Welfare started out as a way to help kids back in 1935. Title IV of the Social Security Act was written by two women, Grace Abbott and Katherine Lenroot, who wanted to help children. And those children were in families lead mostly by single moms.
If you read Ryan's recent rants, you'd start thinking the whole single mother head of impoverished household thing was something new and invented by welfare, instead of what welfare was created to address.
Before the ink was dry on the plans Abbot and Lenroot penned to curtail poverty in the United States, men in the White House and on Capitol Hill began blaming the poor and punishing the recipients. And ironically, in the early days - the 30 years prior to the 1960's War on Poverty reforms that made uniform the help and the hurt done in the name of public assistance - most of the punishments were metered out at the state level because that's how the original welfare programs were administered. Something Paul Ryan clearly doesn't know or refuses to admit, because the congressman insists his ideas are new.

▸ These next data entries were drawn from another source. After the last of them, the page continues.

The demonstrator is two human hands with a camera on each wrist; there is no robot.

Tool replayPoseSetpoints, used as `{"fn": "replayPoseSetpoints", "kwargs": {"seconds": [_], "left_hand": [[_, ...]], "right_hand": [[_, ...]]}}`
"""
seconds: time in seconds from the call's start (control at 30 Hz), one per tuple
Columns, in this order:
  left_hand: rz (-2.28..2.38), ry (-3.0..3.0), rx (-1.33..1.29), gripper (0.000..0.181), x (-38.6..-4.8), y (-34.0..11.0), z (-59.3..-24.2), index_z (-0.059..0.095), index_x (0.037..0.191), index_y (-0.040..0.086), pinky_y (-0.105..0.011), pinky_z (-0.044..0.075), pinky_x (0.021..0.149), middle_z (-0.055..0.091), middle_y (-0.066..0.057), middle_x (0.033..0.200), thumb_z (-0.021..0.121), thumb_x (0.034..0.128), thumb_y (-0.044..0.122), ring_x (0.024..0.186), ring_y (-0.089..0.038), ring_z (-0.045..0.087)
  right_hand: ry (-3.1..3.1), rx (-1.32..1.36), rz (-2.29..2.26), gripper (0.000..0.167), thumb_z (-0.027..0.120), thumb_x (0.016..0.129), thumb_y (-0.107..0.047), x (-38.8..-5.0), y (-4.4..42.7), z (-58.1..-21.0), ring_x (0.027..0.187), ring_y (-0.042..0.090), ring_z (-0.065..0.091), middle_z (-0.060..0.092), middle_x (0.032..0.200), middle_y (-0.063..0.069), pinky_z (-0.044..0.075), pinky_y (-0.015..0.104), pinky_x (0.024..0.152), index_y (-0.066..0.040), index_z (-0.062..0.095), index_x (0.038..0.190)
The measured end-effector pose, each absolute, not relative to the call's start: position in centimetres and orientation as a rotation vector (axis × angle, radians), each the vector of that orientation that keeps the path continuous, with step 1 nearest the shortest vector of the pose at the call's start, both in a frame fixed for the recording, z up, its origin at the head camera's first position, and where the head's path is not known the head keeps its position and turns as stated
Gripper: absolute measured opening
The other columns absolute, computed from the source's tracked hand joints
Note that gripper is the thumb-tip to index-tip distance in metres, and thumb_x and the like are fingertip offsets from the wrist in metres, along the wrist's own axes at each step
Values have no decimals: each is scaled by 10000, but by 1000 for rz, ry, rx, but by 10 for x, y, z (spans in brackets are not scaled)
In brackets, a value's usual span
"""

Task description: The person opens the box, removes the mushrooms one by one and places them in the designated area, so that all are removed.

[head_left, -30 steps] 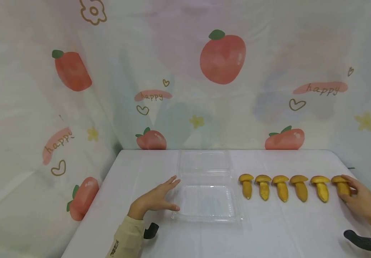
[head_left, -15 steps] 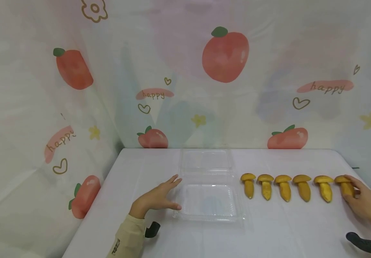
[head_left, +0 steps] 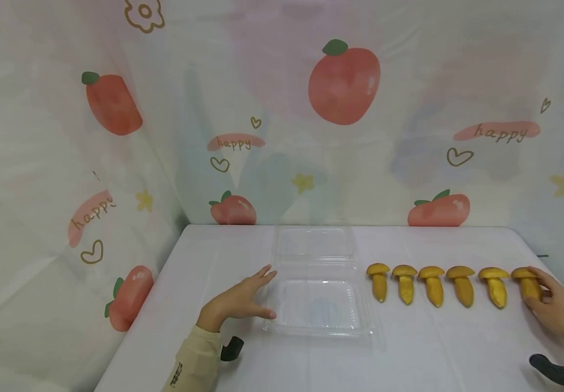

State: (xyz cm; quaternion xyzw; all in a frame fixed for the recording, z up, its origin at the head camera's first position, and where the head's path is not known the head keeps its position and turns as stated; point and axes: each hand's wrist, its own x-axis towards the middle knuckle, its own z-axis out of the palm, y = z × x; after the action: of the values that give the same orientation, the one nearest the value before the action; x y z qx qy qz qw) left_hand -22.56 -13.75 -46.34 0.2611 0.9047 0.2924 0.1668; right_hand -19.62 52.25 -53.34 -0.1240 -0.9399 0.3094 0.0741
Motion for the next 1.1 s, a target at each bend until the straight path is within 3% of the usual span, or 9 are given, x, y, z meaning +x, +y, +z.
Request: {"fn": "replayPoseSetpoints", "kwargs": {"seconds": [0.8,1.1], "left_hand": [[832,2570,724,985,-223,-137,-458,280,1609,125,-612,284,1215,143,-117,1714,833,834,377,1557,-386,228],[822,2575,721,979,-224,-135,-458,282,1609,131,-598,284,1221,141,-105,1716,833,835,370,1559,-373,227]], "right_hand": [[-2793,-387,946,741,521,997,-1,-199,524,-536,1217,637,257,180,1443,476,315,767,1026,93,55,1566],[-2806,-473,968,721,502,1046,-143,-191,523,-528,1229,684,276,109,1511,484,405,759,934,110,59,1555]]}}
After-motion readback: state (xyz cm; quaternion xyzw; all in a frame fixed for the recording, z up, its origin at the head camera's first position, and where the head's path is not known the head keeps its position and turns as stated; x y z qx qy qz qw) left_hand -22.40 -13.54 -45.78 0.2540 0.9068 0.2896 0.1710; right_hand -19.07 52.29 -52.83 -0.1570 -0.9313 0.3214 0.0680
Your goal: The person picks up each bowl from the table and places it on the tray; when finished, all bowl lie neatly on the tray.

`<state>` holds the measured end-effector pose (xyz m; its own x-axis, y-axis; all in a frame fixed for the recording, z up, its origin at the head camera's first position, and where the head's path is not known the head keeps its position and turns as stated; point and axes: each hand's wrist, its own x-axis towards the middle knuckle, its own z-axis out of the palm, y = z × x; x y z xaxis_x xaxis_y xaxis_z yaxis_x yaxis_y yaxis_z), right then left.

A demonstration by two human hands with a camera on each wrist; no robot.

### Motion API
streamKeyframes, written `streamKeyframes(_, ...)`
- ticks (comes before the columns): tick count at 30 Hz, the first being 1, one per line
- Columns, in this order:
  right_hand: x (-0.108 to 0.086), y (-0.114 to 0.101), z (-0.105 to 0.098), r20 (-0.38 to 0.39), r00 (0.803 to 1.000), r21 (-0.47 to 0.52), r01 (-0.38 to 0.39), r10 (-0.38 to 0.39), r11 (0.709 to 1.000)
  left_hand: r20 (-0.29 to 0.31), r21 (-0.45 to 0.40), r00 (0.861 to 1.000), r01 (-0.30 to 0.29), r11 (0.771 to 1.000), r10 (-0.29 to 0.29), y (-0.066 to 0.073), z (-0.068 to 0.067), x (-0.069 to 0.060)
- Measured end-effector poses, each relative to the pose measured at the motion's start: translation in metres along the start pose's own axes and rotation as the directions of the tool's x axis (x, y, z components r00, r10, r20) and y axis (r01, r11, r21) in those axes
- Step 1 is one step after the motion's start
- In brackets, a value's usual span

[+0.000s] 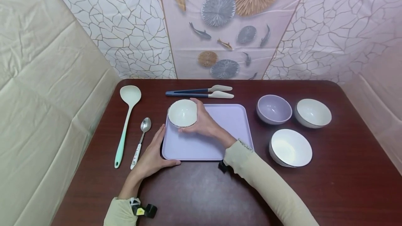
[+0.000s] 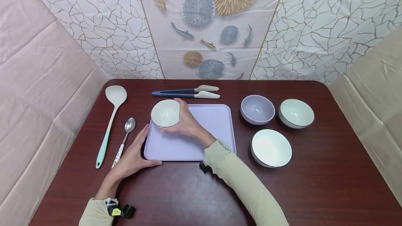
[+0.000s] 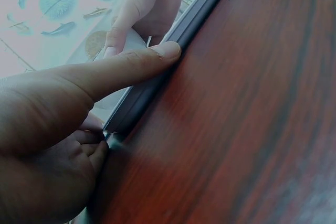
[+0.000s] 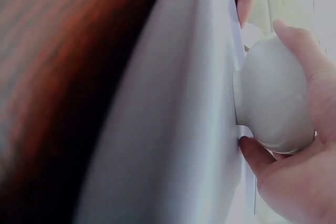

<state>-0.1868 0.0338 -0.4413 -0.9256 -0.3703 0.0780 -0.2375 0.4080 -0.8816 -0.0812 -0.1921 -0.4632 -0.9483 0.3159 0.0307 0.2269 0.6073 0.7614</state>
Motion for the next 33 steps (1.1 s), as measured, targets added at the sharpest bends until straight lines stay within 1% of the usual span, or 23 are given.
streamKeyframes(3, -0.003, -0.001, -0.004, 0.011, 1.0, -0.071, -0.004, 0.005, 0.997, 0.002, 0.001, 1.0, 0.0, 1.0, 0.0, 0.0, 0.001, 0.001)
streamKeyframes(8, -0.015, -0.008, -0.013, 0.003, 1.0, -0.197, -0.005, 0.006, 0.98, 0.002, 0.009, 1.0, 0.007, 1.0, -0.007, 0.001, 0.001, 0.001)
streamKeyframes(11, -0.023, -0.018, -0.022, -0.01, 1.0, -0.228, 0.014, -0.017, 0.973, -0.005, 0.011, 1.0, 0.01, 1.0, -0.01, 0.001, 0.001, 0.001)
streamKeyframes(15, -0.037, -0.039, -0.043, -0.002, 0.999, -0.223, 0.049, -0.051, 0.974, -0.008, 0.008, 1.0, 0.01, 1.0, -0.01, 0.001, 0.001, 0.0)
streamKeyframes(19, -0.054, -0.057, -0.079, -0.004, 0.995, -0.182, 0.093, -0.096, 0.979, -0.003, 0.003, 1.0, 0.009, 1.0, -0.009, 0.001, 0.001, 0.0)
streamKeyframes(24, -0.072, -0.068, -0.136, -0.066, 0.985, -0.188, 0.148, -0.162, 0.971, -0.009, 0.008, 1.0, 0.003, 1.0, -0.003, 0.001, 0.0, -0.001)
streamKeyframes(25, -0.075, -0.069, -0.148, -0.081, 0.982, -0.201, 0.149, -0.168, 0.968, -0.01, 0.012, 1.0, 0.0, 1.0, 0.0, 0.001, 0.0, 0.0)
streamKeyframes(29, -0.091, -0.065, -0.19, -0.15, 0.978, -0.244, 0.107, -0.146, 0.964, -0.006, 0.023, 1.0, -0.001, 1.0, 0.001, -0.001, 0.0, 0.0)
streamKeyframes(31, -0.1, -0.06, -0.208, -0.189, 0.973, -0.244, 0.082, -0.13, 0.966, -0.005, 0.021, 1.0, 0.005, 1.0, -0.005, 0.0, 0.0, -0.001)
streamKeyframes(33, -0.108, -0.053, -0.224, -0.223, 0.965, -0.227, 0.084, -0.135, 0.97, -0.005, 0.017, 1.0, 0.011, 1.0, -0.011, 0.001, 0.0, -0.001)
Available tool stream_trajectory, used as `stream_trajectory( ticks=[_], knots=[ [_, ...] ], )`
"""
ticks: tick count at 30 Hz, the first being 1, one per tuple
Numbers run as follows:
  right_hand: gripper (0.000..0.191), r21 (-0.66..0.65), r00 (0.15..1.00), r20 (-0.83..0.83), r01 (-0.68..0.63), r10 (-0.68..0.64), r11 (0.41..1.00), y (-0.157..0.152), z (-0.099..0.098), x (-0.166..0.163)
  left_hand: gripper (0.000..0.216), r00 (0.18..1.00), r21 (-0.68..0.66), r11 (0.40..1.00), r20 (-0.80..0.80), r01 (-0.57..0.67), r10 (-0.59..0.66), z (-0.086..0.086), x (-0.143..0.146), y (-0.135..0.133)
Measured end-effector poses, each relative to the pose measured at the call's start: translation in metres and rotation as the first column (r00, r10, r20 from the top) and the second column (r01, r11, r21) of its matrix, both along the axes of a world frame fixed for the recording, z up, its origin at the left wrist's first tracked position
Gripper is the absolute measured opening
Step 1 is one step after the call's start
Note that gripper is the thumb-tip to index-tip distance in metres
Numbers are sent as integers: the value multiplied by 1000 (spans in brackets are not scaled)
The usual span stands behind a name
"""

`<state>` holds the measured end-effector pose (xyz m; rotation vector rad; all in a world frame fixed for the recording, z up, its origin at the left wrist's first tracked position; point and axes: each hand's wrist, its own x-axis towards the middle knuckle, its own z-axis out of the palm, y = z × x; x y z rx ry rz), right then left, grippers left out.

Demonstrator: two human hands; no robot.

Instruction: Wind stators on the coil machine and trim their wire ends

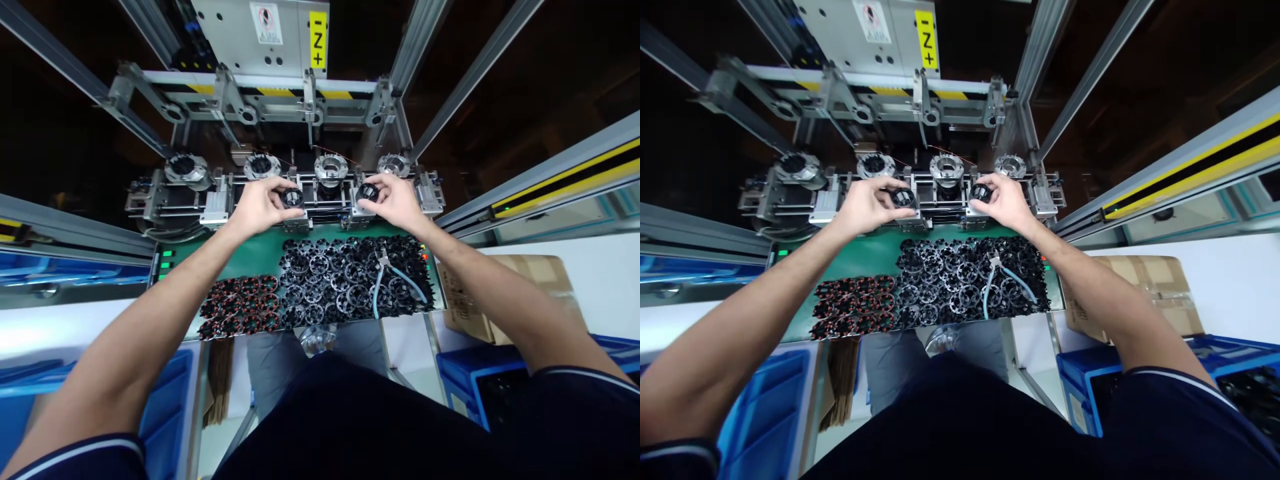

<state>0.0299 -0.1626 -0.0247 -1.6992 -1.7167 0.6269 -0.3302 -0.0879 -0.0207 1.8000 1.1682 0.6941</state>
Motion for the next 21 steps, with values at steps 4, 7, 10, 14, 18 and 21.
stream_trajectory(
  ticks=[4, 7, 10, 14, 18, 21],
  knots=[
    [71, -9, 970, -242, 34, -35, 999, 5, 12, 6, 73, 999, 3, 999, 28, 35, -35, 12, 4, -7],
    [83, 13, 869, -492, 72, -56, 997, 13, 27, 23, 70, 955, -64, 992, 272, -105, 119, 25, 1, -42],
    [88, 41, 910, -411, 70, -47, 997, 27, 39, 47, 65, 853, -213, 968, 472, -132, 220, 28, -6, -98],
    [83, 81, 989, -97, 123, -115, 989, 50, 45, 79, 64, 780, -447, 881, 494, -152, 385, 13, -17, -182],
    [75, 93, 986, 90, 133, -141, 987, 71, 40, 95, 64, 683, -634, 730, 416, -256, 601, -8, -28, -248],
    [58, 60, 976, 206, 60, -71, 996, 82, 34, 100, 67, 607, -708, 615, 331, -346, 723, -16, -44, -277]
  ],
)
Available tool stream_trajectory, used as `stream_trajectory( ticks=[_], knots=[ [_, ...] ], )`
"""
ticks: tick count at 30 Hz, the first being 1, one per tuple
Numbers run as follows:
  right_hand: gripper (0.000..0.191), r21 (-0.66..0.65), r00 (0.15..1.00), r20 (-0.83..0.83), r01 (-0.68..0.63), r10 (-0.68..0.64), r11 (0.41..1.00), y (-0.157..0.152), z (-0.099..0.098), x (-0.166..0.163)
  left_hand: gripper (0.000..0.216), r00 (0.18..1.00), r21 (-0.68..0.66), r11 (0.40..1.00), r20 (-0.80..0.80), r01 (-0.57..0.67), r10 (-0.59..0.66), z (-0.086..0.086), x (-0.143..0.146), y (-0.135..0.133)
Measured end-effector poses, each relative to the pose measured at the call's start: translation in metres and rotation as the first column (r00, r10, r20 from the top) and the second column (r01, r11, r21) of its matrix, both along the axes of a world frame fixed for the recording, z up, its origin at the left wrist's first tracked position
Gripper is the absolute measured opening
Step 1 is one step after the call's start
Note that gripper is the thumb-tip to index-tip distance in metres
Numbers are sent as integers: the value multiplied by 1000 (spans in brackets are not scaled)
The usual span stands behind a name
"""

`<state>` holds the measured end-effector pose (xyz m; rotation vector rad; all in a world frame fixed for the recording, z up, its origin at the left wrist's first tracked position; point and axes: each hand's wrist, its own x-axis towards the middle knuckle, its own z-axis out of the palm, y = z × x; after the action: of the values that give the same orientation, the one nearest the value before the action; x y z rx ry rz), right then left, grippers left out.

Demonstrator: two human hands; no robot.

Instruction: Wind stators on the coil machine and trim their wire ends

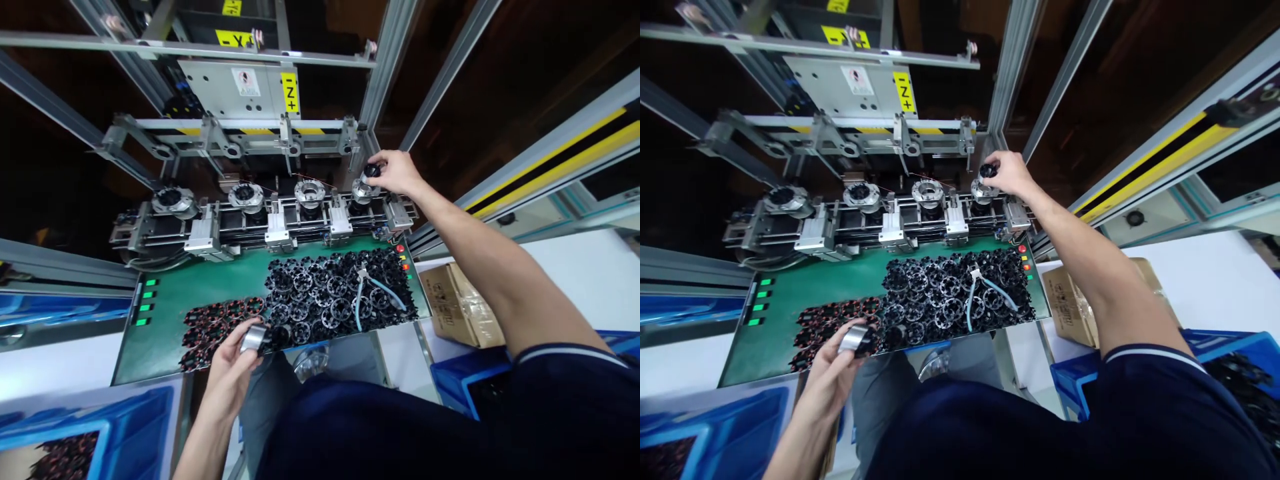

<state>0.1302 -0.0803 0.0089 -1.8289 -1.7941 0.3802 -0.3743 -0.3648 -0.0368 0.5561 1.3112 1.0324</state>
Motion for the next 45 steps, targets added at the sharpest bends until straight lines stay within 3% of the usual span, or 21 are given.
stream_trajectory(
  ticks=[7, 13, 16, 20, 23, 25, 27, 29, 31, 34, 37, 40, 42, 45],
  knots=[
    [60, -167, 972, 178, -125, 155, 978, 23, -2, 10, 81, 983, -136, 973, -17, -184, 184, 8, -42, -14],
    [57, -282, 970, 71, -202, 231, 938, 48, 3, 25, 77, 990, -78, 988, 18, -135, 137, 20, -30, -4],
    [57, -275, 966, 99, -204, 239, 940, 41, -1, 27, 74, 988, -6, 991, 76, -133, 133, 24, -18, 2],
    [65, -158, 961, 137, -219, 241, 963, -11, 13, -17, 66, 984, 12, 993, 137, -114, 111, 38, 0, 5],
    [62, 15, 955, -46, -294, 294, 956, -79, 41, -85, 66, 963, 18, 998, 263, -59, 52, 52, 19, 10],
    [55, 93, 891, -213, -391, 402, 916, -128, 60, -136, 68, 935, 26, 999, 356, -21, 10, 61, 34, 16],
    [54, 94, 768, -358, -536, 531, 839, -171, 75, -182, 69, 914, 63, 998, 404, 25, -48, 67, 49, 21],
    [52, 101, 685, -428, -611, 589, 785, -200, 84, -218, 66, 909, 121, 991, 404, 56, -100, 73, 62, 23],
    [46, 113, 664, -442, -625, 603, 772, -212, 88, -239, 61, 912, 173, 983, 389, 67, -131, 76, 69, 23],
    [39, 99, 700, -403, -607, 590, 788, -200, 93, -242, 62, 916, 265, 953, 329, 146, -232, 76, 62, 34],
    [48, 86, 782, -341, -527, 522, 846, -156, 97, -224, 73, 940, 371, 885, 83, 279, -332, 70, 27, 76],
    [65, 55, 906, -210, -364, 367, 930, -89, 91, -199, 67, 945, 441, 861, -305, 252, -120, 58, -27, 152],
    [70, 9, 961, -62, -271, 271, 963, -45, 77, -184, 68, 795, 419, 873, -604, 249, 63, 53, -62, 209],
    [66, -49, 967, 157, -196, 201, 979, 6, 46, -171, 79, 328, 217, 845, -943, 488, 53, 54, -99, 277]
  ],
)
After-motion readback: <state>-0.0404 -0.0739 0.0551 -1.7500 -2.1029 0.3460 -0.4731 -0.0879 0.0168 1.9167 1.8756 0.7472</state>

Most notable of all the recent reforms made by men like Ryan who don't understand what it's like to be a woman in need of help were the restrictions agreed to by President Bill Clinton and House Speaker Newt Gingrich. No one should be surprised that the 1997 changes made by those two notorious womanizers left punishing women as their greatest legislative legacy. Likewise no one should be surprised that the man who pretended to help the poor writes legislation that hurts them.